Tony was aware that Anissa’s lawyers were modeling their defense strategy on his. But as someone who’d taken public defender cases in the past for forty dollars an hour, he knew both how important the public sector was and how limited its resources were. His goal in representing Morgan was not to punish Anissa, but to establish that adult prosecution in Morgan’s case was unconstitutional. Tony understood Bob and Dianna’s feelings on the matter, but in keeping with his character, his attitude was purely pragmatic.
The judge, a county commissioner with a gray mustache and matching toupee, heard Tony’s remarks. The Geysers wanted Morgan’s bail reduced from $500,000 so that she could await trial at home.
“All right. Thank you,” the judge said. Turning to Anissa’s attorneys, he added, “Ms. McMahon?”
McMahon responded, “I certainly wouldn’t disagree with anything that Mr. Cotton just said.”
Both defense teams had prepared their clients’ families for the worst. But when the county commissioner formally set Morgan’s and Anissa’s bail at $500,000, the Geysers and the Weiers were devastated.

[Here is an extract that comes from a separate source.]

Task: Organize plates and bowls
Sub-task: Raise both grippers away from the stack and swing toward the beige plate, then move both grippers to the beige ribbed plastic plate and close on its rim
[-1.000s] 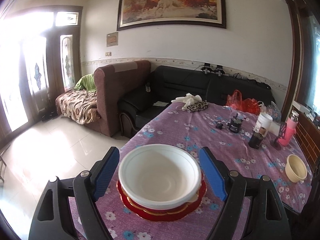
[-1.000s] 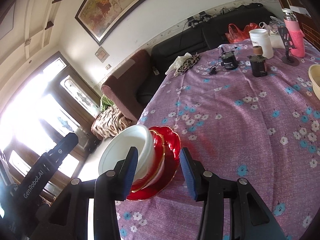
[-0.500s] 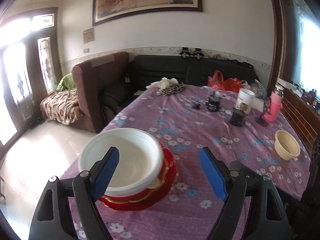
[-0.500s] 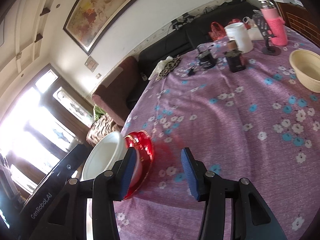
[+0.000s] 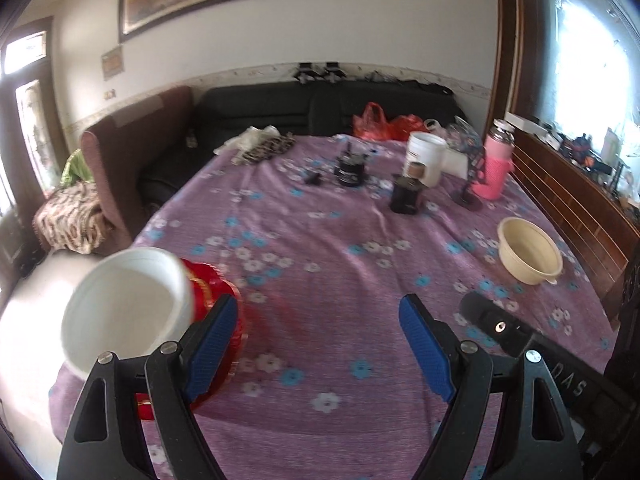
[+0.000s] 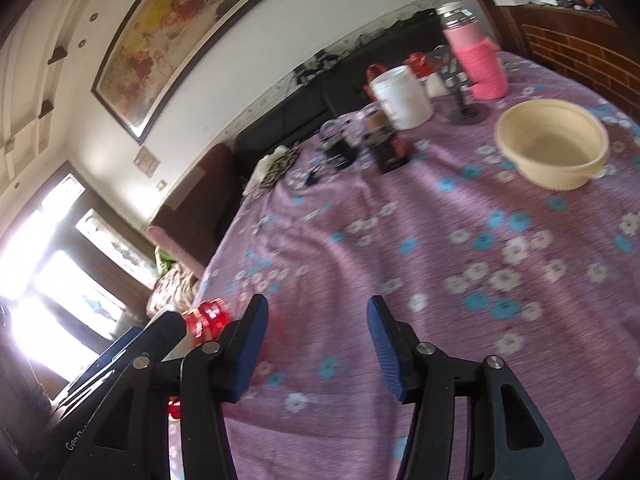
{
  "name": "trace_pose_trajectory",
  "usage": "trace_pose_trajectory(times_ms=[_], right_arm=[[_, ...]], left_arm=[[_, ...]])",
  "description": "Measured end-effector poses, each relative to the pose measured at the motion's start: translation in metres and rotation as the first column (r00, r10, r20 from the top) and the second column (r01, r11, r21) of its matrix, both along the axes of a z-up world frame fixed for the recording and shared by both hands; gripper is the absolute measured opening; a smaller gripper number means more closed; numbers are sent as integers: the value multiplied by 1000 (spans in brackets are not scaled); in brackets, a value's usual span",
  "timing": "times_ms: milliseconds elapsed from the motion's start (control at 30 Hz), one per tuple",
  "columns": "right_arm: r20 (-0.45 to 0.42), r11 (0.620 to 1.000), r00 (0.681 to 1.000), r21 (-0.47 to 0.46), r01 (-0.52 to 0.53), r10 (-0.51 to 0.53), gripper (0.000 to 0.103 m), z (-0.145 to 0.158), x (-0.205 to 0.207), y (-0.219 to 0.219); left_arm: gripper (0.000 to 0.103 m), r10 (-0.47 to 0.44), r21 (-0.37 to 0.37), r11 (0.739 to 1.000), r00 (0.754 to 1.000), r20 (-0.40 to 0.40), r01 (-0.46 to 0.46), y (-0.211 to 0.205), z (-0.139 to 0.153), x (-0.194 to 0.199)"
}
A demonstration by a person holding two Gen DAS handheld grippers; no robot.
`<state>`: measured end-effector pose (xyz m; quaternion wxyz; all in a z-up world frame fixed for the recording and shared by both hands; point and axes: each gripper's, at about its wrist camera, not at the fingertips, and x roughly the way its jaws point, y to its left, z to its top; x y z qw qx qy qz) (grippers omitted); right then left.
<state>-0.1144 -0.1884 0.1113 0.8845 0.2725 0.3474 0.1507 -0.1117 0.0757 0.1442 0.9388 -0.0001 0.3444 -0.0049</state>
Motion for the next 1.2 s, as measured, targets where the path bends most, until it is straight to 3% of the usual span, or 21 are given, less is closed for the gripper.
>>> trace_pose_trajectory(times_ms=[500,833,1200], right_arm=[[-12,966,987,-206,154,-160,57,6,8,-100],[1,924,971,-307,227,-238,58,13,10,-154],[-1,896,952,-339,287,-305,58,18,44,-199]], left_arm=[[82,-184,-94,980,977,-109,174,-65,-24,47],[82,-262,-79,965,952,-157,252,-114,-31,77],[82,-265,-59,964,947,-182,258,-145,-34,110]])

Matt Geyser left the courtroom in tears, while Bill Weier stormed out in a barely contained rage. Despite not holding the knife, Anissa faced up to forty-five years in prison.
Later that day, Waukesha police chief Russell Jack held a press conference in which he struggled to articulate who Slenderman was and why two twelve-year-olds were being prosecuted in adult court. In the end, Jack justified the adult charge by pointing out Morgan’s and Anissa’s youth and their gender. Both were girls, and one didn’t expect young girls to try to kill each other, so the matter needed to be taken extra seriously. “The age of these suspects, and being female,” Jack explained, emphasizing the word “female,” “it all leads to …” He trailed off, as if the matter were confusing to him, too. “This is a very disturbing investigation—both suspects had a fascination with a fictitious character that often posted to a website that is a collection of small stories about death”—he glanced up from his notes with a serious expression—“and horror.” He was gaining momentum now, speaking with more conviction. “Parents should not be allowing their children to have unrestricted or unmonitored internet usage—whether it be on their computer, on their smartphone, on their PlayStation. All of those accesses to the outside world.”
Local news channel TMJ4 aired footage of Jack’s press conference before cutting to correspondent Jermont Terry, reporting live from the woods on Big Bend Road where Bella had been left to die. “Now they had second doubts,” Terry said. “But that didn’t stop them from going through with the unthinkable act.”
The feed cut back to the newsroom, where anchors Steve Chamraz and Carole Meekins shook their heads in astonishment at Jack’s and Terry’s words. A cartoon image of Slenderman flashed on the screen as Chamraz described Morgan’s and Anissa’s fascination with “the Slenderman” and “a website known as Creepypasta,” sounding out the words as if they were a foreign language.
“That’s a lot of weird terms right there,” Chamraz said. “But Waukesha’s police chief says parents need to learn these terms.”
“Just so stunning when you think we’re talking about twelve-year-old girls,” Meekins chimed in. “Knowing what your kids are doing online really is the only way to keep them safe.”
That afternoon, Horning Middle School teachers confiscated students’ iPads and told them not to talk about what had happened. They handled the stabbing much like they’d handled Morgan’s “attention-seeking” behavior: in silence.